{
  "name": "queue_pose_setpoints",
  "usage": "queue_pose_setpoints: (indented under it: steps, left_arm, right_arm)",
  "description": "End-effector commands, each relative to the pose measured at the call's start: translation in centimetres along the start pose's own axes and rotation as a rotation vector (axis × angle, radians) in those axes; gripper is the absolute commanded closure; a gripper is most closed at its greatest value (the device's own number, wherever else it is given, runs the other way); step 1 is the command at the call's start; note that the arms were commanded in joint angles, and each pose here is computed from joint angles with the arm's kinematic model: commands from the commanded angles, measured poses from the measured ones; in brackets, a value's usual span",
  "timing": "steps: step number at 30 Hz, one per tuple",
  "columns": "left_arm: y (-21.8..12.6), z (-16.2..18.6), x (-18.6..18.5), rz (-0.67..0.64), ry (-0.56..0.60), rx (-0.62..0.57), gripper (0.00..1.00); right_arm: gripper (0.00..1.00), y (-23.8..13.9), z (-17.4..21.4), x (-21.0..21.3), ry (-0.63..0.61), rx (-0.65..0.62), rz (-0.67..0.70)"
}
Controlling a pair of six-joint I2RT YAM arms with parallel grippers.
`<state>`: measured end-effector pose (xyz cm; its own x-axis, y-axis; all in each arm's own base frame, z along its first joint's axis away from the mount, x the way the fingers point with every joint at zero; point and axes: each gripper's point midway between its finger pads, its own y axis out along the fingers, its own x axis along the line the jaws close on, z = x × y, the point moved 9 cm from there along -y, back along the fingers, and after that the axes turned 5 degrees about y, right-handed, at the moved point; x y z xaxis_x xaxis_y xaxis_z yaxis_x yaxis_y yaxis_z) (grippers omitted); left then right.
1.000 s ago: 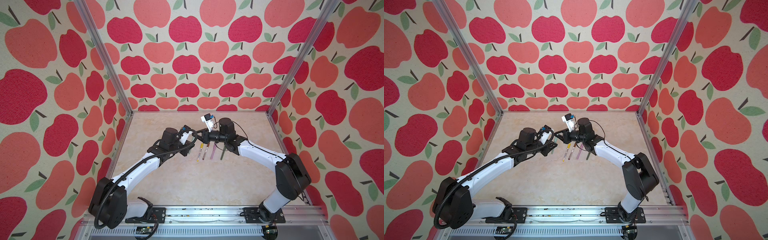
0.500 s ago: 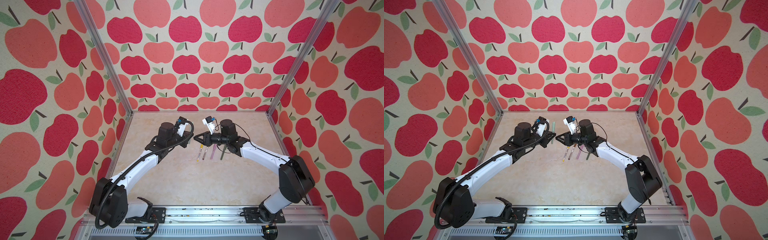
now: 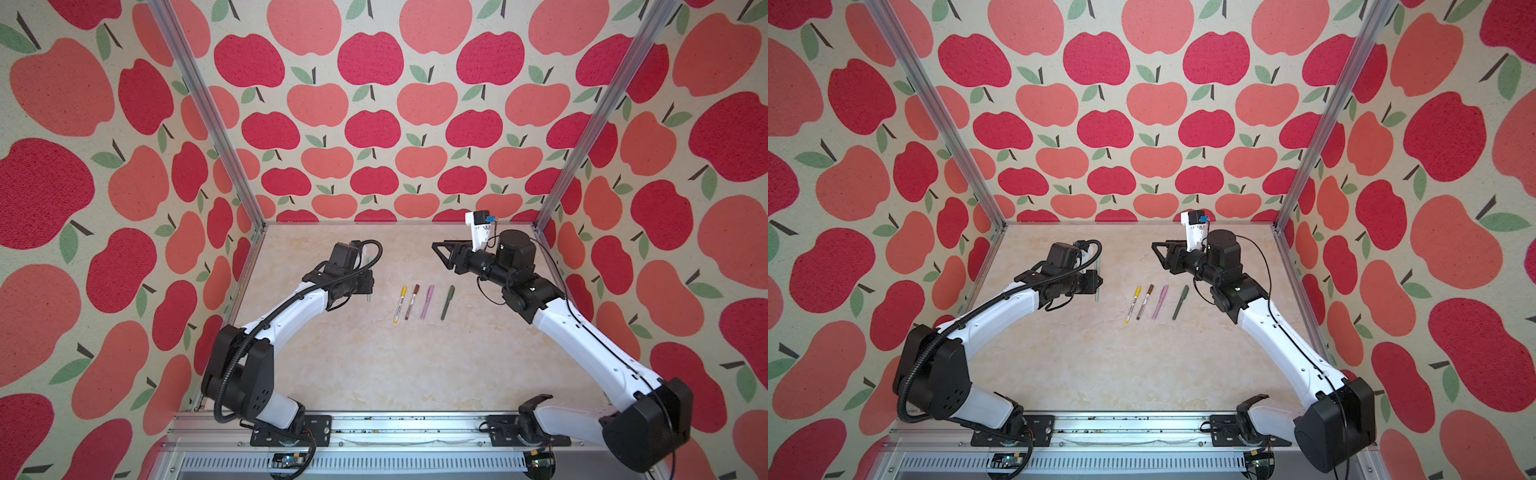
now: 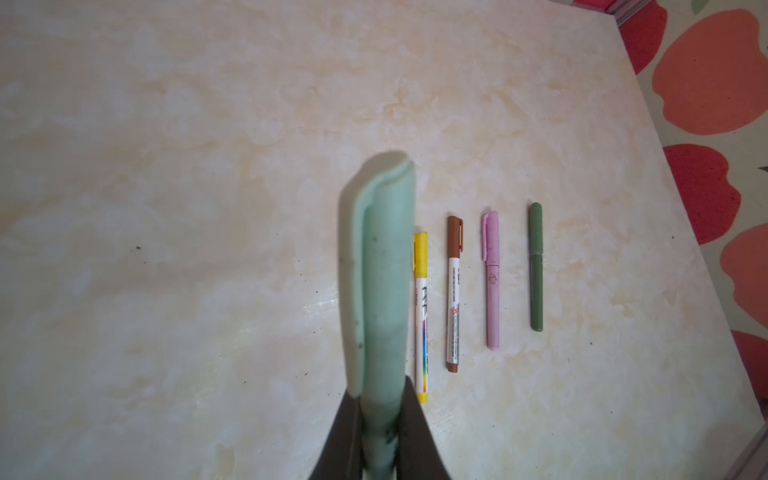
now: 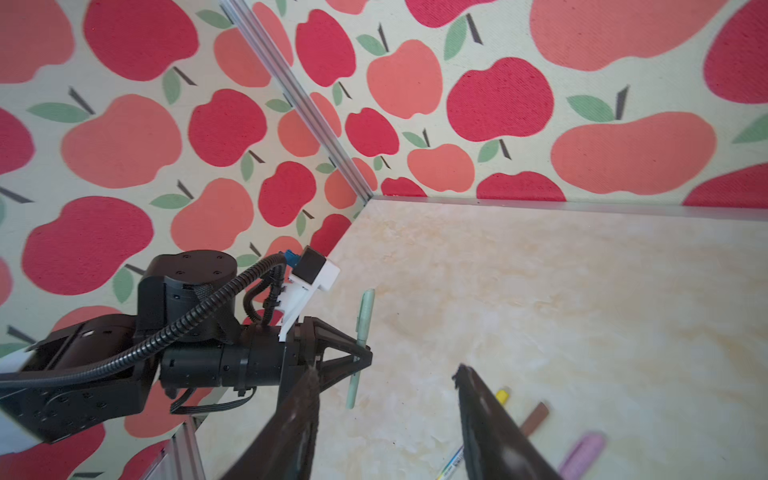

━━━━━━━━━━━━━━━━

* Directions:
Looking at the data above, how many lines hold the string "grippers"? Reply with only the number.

* Reply:
2